In the material below, the lines containing the word "spaces" are required; copy each of them.
——
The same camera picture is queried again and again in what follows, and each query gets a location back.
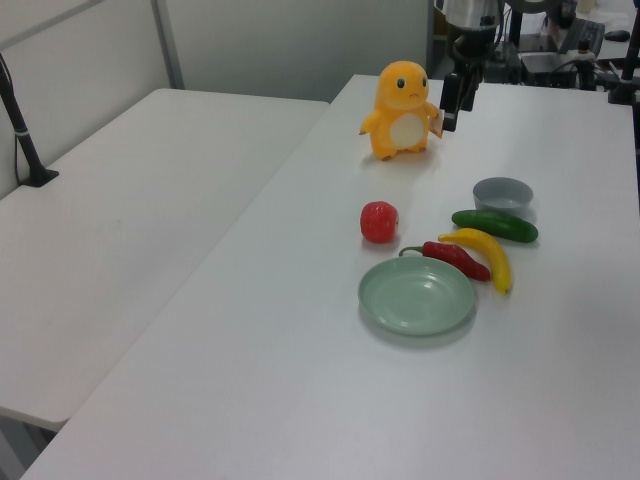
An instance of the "toy's foot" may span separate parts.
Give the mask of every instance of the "toy's foot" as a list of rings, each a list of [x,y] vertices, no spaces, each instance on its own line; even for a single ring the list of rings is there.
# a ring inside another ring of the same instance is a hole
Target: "toy's foot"
[[[389,160],[395,157],[398,151],[391,148],[377,148],[373,150],[373,153],[375,153],[376,157],[380,160]]]
[[[417,152],[424,152],[426,149],[427,149],[427,142],[420,142],[419,144],[409,148],[408,150],[410,152],[417,153]]]

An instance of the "chili pepper stem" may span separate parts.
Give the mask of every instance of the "chili pepper stem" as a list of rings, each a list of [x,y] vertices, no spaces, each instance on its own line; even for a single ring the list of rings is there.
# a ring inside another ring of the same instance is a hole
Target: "chili pepper stem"
[[[422,253],[422,247],[406,247],[400,250],[400,256],[402,256],[402,254],[407,250],[413,250],[414,252]]]

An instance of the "toy's white belly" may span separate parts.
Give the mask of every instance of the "toy's white belly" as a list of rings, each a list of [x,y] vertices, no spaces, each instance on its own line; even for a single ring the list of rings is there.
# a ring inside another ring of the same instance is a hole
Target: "toy's white belly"
[[[391,140],[400,148],[414,146],[422,140],[423,136],[422,120],[413,113],[405,113],[391,125]]]

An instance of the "yellow banana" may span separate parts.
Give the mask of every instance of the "yellow banana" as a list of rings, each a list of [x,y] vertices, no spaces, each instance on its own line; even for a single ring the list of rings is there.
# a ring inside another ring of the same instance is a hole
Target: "yellow banana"
[[[475,228],[461,228],[457,232],[440,235],[438,240],[473,248],[487,257],[491,265],[493,286],[500,293],[509,293],[511,290],[509,259],[498,241],[491,235]]]

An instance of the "green cucumber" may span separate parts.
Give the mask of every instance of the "green cucumber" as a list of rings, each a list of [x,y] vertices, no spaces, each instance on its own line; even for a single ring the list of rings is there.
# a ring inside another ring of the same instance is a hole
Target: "green cucumber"
[[[530,243],[538,238],[538,229],[521,218],[489,210],[462,210],[451,216],[461,228],[475,228],[494,237]]]
——
▸ **Result of this exercise**
Give the mask of every instance of the "toy's foot" as a list of rings, each a list of [x,y] vertices, no spaces, each instance on its own line; even for a single ring the list of rings is there.
Give the mask of every instance of the "chili pepper stem" as a list of rings, each a list of [x,y] vertices, no spaces, each instance on its own line; even for a single ring the list of rings is there.
Give the mask of every instance of the "toy's white belly" as a list of rings, each a list of [x,y] vertices, no spaces, each instance on its own line; even for a single ring the list of rings is there.
Give the mask of every instance of the "yellow banana" as a list of rings, each a list of [x,y] vertices, no spaces, each instance on its own line; even for a single ring the list of rings is there.
Give the mask of every instance of the "green cucumber" as a list of rings, each a list of [x,y] vertices, no spaces, each instance on its own line; even for a single ring the list of rings is there.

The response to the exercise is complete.